- [WORK INSTRUCTIONS] Every entry below needs to be repeated exactly as written.

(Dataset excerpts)
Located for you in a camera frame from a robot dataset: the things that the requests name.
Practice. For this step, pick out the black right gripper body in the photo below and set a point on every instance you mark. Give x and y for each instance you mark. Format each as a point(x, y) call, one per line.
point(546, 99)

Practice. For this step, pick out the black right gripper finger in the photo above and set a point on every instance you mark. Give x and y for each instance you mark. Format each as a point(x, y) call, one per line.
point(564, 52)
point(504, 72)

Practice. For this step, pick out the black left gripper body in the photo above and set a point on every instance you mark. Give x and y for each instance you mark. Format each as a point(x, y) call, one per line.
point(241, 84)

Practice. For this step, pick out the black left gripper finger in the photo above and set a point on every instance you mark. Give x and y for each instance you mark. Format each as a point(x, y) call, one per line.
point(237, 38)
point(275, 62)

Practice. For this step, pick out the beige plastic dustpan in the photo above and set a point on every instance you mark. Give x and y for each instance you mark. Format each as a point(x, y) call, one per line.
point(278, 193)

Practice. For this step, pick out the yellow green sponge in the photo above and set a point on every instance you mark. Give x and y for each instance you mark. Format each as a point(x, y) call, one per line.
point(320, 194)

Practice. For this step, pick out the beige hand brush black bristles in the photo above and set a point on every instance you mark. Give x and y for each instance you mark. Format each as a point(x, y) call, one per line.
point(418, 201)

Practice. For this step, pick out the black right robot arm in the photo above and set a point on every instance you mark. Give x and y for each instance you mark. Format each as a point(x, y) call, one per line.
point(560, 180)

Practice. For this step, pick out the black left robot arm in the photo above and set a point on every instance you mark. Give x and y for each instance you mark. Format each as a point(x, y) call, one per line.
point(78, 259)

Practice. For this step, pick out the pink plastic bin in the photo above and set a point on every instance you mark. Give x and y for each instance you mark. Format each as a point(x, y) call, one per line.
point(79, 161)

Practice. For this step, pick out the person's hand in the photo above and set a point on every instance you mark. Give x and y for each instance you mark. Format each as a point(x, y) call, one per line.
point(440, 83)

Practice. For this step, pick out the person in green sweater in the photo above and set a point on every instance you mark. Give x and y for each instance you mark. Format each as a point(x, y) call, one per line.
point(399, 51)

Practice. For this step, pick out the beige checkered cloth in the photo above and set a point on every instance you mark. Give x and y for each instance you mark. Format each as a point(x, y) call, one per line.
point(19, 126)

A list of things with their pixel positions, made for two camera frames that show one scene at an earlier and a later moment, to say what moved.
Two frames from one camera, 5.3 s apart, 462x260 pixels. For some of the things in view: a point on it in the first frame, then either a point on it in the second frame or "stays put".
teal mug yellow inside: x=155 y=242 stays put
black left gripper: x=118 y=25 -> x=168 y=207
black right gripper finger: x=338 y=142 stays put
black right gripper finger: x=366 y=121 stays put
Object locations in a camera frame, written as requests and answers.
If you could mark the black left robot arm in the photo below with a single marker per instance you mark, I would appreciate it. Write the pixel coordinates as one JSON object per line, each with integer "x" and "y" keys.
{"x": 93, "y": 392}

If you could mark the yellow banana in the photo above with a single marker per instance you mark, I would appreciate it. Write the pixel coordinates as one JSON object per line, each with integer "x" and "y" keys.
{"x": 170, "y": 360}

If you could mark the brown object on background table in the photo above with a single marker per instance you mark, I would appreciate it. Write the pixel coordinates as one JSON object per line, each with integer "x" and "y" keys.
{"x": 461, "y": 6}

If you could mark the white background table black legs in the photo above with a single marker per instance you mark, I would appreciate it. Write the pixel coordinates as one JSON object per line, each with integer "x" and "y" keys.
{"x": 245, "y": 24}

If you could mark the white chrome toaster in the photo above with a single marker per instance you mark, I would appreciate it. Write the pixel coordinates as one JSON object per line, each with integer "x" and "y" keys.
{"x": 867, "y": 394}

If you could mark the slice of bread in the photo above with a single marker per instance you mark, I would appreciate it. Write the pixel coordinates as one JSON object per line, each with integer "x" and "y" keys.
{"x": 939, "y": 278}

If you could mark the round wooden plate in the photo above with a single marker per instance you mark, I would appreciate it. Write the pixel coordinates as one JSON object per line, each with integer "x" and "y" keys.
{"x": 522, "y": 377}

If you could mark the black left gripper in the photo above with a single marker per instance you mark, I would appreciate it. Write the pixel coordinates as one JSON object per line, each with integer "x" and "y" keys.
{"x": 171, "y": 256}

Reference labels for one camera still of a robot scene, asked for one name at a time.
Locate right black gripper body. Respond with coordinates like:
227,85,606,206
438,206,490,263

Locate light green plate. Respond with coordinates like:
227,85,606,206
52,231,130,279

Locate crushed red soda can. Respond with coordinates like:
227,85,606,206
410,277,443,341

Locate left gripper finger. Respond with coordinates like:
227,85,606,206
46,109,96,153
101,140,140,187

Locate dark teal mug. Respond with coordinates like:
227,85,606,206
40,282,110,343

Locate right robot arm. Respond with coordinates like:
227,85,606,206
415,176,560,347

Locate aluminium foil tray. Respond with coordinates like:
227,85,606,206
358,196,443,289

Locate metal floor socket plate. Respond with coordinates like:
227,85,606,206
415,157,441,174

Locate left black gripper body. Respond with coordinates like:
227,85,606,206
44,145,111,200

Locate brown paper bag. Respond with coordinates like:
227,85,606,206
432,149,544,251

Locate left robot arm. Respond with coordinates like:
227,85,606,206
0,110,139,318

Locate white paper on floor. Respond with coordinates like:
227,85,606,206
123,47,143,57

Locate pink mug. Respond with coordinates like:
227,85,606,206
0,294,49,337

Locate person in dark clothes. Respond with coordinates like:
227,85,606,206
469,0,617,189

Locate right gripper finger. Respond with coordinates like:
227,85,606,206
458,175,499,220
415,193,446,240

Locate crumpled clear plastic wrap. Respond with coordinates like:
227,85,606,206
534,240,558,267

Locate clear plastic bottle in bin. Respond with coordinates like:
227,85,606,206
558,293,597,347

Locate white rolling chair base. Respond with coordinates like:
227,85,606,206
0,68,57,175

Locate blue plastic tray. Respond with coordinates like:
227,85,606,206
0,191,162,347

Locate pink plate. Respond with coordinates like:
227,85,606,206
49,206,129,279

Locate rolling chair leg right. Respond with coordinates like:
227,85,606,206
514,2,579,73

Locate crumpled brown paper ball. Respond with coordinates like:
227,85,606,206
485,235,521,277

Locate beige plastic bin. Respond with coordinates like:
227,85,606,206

- [SOLUTION FOR THIS EXERCISE]
Located for you in a camera frame from a robot dataset: the things that the requests name.
Practice. For this step, pick out the black right gripper body in the photo below and set a point on every instance you mark. Give x and y for each instance you mark. Format each as a point(x, y) call, one per line.
point(546, 99)

Practice. For this step, pick out the black right gripper finger in the photo above and set a point on every instance you mark. Give x and y for each instance you mark. Format each as a point(x, y) call, one per line.
point(564, 52)
point(504, 72)

Practice. For this step, pick out the black left gripper body in the photo above and set a point on every instance you mark. Give x and y for each instance you mark. Format each as a point(x, y) call, one per line.
point(241, 84)

Practice. For this step, pick out the black left gripper finger in the photo above and set a point on every instance you mark. Give x and y for each instance you mark. Format each as a point(x, y) call, one per line.
point(237, 38)
point(275, 62)

Practice. For this step, pick out the beige plastic dustpan in the photo above and set a point on every instance you mark. Give x and y for each instance you mark. Format each as a point(x, y) call, one per line.
point(278, 193)

Practice. For this step, pick out the yellow green sponge in the photo above and set a point on every instance you mark. Give x and y for each instance you mark. Format each as a point(x, y) call, one per line.
point(320, 194)

Practice. For this step, pick out the beige hand brush black bristles in the photo above and set a point on every instance you mark. Give x and y for each instance you mark. Format each as a point(x, y) call, one per line.
point(418, 201)

Practice. For this step, pick out the black right robot arm in the photo above and set a point on every instance you mark. Give x and y for each instance you mark. Format each as a point(x, y) call, one per line.
point(560, 180)

Practice. For this step, pick out the black left robot arm in the photo above and set a point on every instance you mark. Give x and y for each instance you mark. Format each as a point(x, y) call, one per line.
point(78, 259)

Practice. For this step, pick out the pink plastic bin in the photo above and set a point on every instance you mark. Give x and y for each instance you mark. Format each as a point(x, y) call, one per line.
point(79, 161)

Practice. For this step, pick out the person's hand in the photo above and set a point on every instance you mark. Give x and y for each instance you mark. Format each as a point(x, y) call, one per line.
point(440, 83)

Practice. For this step, pick out the person in green sweater in the photo above and set a point on every instance you mark. Give x and y for each instance you mark. Format each as a point(x, y) call, one per line.
point(399, 51)

Practice. For this step, pick out the beige checkered cloth in the photo above and set a point on every instance you mark. Give x and y for each instance you mark. Format each as a point(x, y) call, one per line.
point(19, 126)

A list of things with their pixel positions, made for two camera frames that show one scene at an earlier and a later moment, to say what moved.
Two frames from one camera, 5.3 s apart, 462x260 pixels. For some of the things in view: a point on it in the first frame, then either a point on it in the second frame or "stays put".
teal mug yellow inside: x=155 y=242 stays put
black left gripper: x=118 y=25 -> x=168 y=207
black right gripper finger: x=338 y=142 stays put
black right gripper finger: x=366 y=121 stays put
Object locations in a camera frame, written as requests and answers.
If you could mark the black left robot arm in the photo below with a single marker per instance you mark, I would appreciate it. Write the pixel coordinates as one JSON object per line, each with integer "x" and "y" keys.
{"x": 93, "y": 392}

If you could mark the yellow banana in the photo above with a single marker per instance you mark, I would appreciate it. Write the pixel coordinates as one JSON object per line, each with integer "x" and "y" keys.
{"x": 170, "y": 360}

If you could mark the brown object on background table in the photo above with a single marker per instance you mark, I would appreciate it. Write the pixel coordinates as one JSON object per line, each with integer "x" and "y" keys.
{"x": 461, "y": 6}

If you could mark the white background table black legs in the photo above with a single marker per instance you mark, I would appreciate it. Write the pixel coordinates as one JSON object per line, each with integer "x" and "y" keys.
{"x": 245, "y": 24}

If you could mark the white chrome toaster in the photo above with a single marker per instance you mark, I would appreciate it. Write the pixel coordinates as one JSON object per line, each with integer "x" and "y" keys.
{"x": 867, "y": 394}

If you could mark the slice of bread in the photo above with a single marker per instance you mark, I would appreciate it. Write the pixel coordinates as one JSON object per line, each with integer "x" and "y" keys.
{"x": 939, "y": 278}

If you could mark the round wooden plate in the photo above with a single marker per instance you mark, I would appreciate it. Write the pixel coordinates as one JSON object per line, each with integer "x" and "y" keys.
{"x": 522, "y": 377}

If you could mark the black left gripper in the photo above with a single marker per instance you mark, I would appreciate it. Write the pixel coordinates as one JSON object per line, each with integer "x" and "y" keys.
{"x": 171, "y": 256}

Reference labels for one camera still of a robot scene, asked for one name at a time.
Locate right black gripper body. Respond with coordinates like:
227,85,606,206
438,206,490,263

Locate light green plate. Respond with coordinates like:
227,85,606,206
52,231,130,279

Locate crushed red soda can. Respond with coordinates like:
227,85,606,206
410,277,443,341

Locate left gripper finger. Respond with coordinates like:
227,85,606,206
46,109,96,153
101,140,140,187

Locate dark teal mug. Respond with coordinates like:
227,85,606,206
40,282,110,343

Locate right robot arm. Respond with coordinates like:
227,85,606,206
415,176,560,347

Locate aluminium foil tray. Respond with coordinates like:
227,85,606,206
358,196,443,289

Locate metal floor socket plate. Respond with coordinates like:
227,85,606,206
415,157,441,174

Locate left black gripper body. Respond with coordinates like:
227,85,606,206
44,145,111,200

Locate brown paper bag. Respond with coordinates like:
227,85,606,206
432,149,544,251

Locate left robot arm. Respond with coordinates like:
227,85,606,206
0,110,139,318

Locate white paper on floor. Respond with coordinates like:
227,85,606,206
123,47,143,57

Locate pink mug. Respond with coordinates like:
227,85,606,206
0,294,49,337

Locate person in dark clothes. Respond with coordinates like:
227,85,606,206
469,0,617,189

Locate right gripper finger. Respond with coordinates like:
227,85,606,206
458,175,499,220
415,193,446,240

Locate crumpled clear plastic wrap. Respond with coordinates like:
227,85,606,206
534,240,558,267

Locate clear plastic bottle in bin. Respond with coordinates like:
227,85,606,206
558,293,597,347

Locate white rolling chair base. Respond with coordinates like:
227,85,606,206
0,68,57,175

Locate blue plastic tray. Respond with coordinates like:
227,85,606,206
0,191,162,347

Locate pink plate. Respond with coordinates like:
227,85,606,206
49,206,129,279

Locate rolling chair leg right. Respond with coordinates like:
227,85,606,206
514,2,579,73

Locate crumpled brown paper ball. Respond with coordinates like:
227,85,606,206
485,235,521,277

Locate beige plastic bin. Respond with coordinates like:
227,85,606,206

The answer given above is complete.